And maybe it wasn’t a big stretch, because despite the fact that my mom is a wonderful cook and did cook a healthy homemade dinner every single night for us, our lunches did tend to come from cans and boxes - I ate a lot of Chef Boyardee and Campbell’s soups as a kid. And I couldn’t wait to tell my mom all about it and get her to make it for me. We weren’t really a macaroni and cheese kind of household, which is probably why I liked it so much (because, let’s face it, it doesn’t taste that great).
![reddit mac and cheese pillow reddit mac and cheese pillow](https://i.redd.it/d7gpya12sjx51.jpg)
I’d slept over at a friend’s house, and before bringing me home the next day, her mother made us lunch from that infamous blue box. How clearly I remember the day I first convinced my mother to start buying boxed macaroni and cheese. But a week from now, a month from now, a year from now, how attuned will he be to what his friends are eating - and more importantly, what they’re NOT? Sure, today he’s happy to bring his lunch: a pancake sandwich (made with sunflower butter on two pumpkin-oatmeal pancakes), corn and carrots, orange slices, and a blueberry applesauce. Yes, sometimes it means more work for me than I really want to do but it also usually means a happy child and an empty lunchbox, so as far as I’m concerned, everybody wins.īut I’m wondering now how long this can last. He hasn’t mentioned it in a very long time, possibly because (at least in part) I involve him in deciding what he wants me to pack for him. eat the snack provided by their school, he doesn’t stand out entirely from the crowd, but I know that on Fridays, at least - which are still Pizza Days as far as I know - he’s set apart by his packed lunches. L.’s already different from his classmates at lunch time I’m not sure how conspicuously, but he is definitely different. That the healthy, homemade snacks go the way of the dodo when they discover that their grade-schoolers are tossing the whole-wheat banana muffin in the trash and bumming Fruit Gushers off their friends. People tell me that their hummus-loving kindergartners suddenly refuse to bring anything “weird” for lunch, because their classmates make fun of them or refuse to sit with them when their lunches look different from the norm. I’ve heard other food-conscious parents speak with barely concealed anxiety about these days - the days when their little omnivores suddenly begin to long for conformity, not just on the nap mats, but at the lunch tables. He’s starting to want to be just like everybody else. I was relieved to have had an easy solution, and I thought the whole thing was cute, but as I got ready for work this morning, a thought stopped me in my tracks: He proudly marched out the door with it this morning and put it in his cubby at school, happy to be just like his friends. He laid on the couch with it before dinner, after bath, and took it to bed with him.

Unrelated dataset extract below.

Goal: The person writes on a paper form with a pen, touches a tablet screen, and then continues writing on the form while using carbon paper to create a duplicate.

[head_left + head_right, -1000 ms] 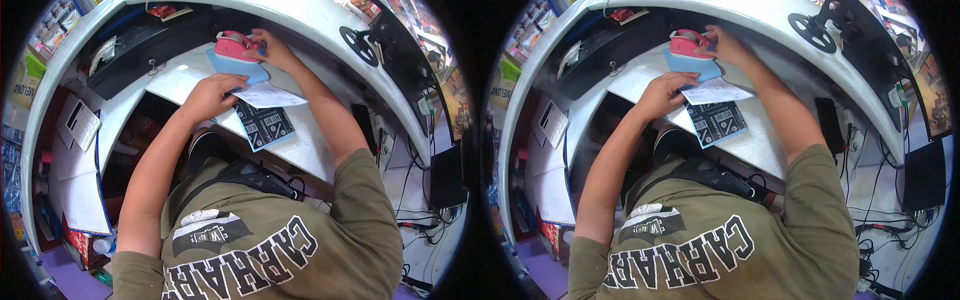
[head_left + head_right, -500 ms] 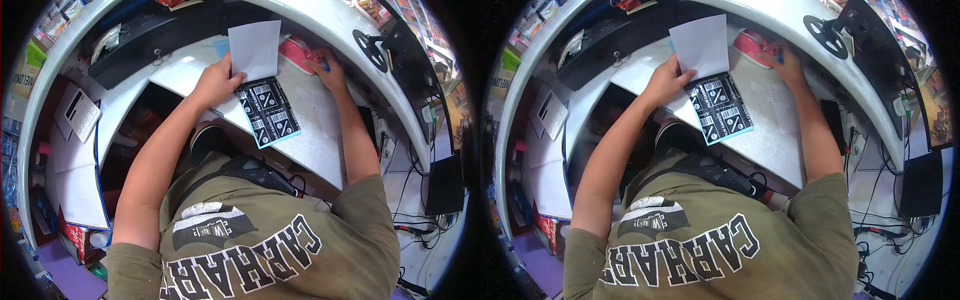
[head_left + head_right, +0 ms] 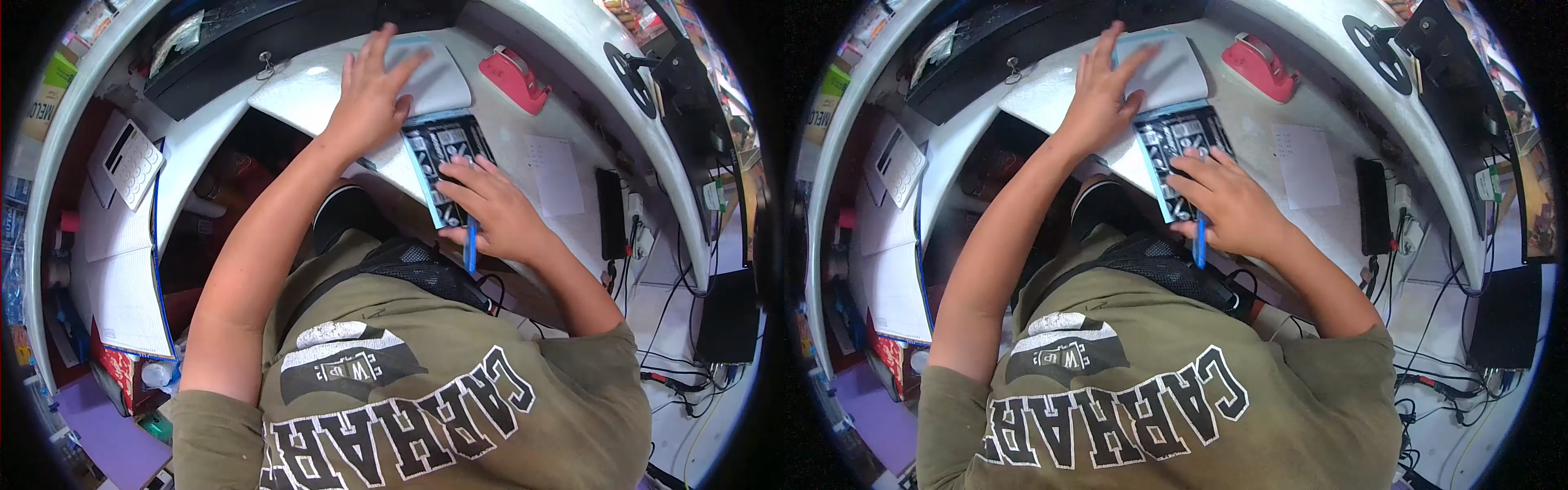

![reddit mac and cheese pillow reddit mac and cheese pillow](https://randomamandahome.files.wordpress.com/2019/03/img_2966.jpg)
proclaimed enthusiastically more than once that he LOOOOVED his “Pillow Pet” SOOOOO much. which he loved for all of 2 months, then promptly forgot about - would become my salvation in the first moment of Gotta-Have-Its we’ve experienced. Little did I know that the blue elephant I bought for L. My thought at the time was that they were not only cute, but might serve a practical purpose on long car trips to visit family.
REDDIT MAC AND CHEESE PILLOW FULL
and I met him in his classroom at pick-up time, the very first thing out of his mouth (besides “Mommyyyyyyy!!!!!”) was: “I want a Pillow Pet!”įortunately, the Gods of Preschool Trendiness were smiling upon me, because last Christmas - yes, a full YEAR ago - I had seen some distant cousin of the Pillow Pet, the Zoobie Pet, in a catalog and bought one for each of my boys. There are days, frankly, when I would like a Pillow Pet myself, to take the edge off those mid-afternoon slumps at work. I get it - they’re cute, they’re cuddly, and if you have to spend an hour or more laying on a cot in the middle of the day, a Pillow Pet seems to be THE cool accessory with which to do it. I’ve noticed the proliferation of the puffy beasts in the cubbies of L.’s Pre-K classmates for some time now, but what started as a couple of fuzzy, overstuffed buddies spilling out of their confines has now (post-holidays) exploded into a frenzy of brightly colored pillowy friends oozing out in every direction. Although I’m certainly no stranger to the idea of peer pressure and influence among young children - when you have to live the reality of having your kids in day care and preschool basically from infancy, you understand these things at a very early age - yesterday was the very first time that I really experienced my child buying into the trends in full force.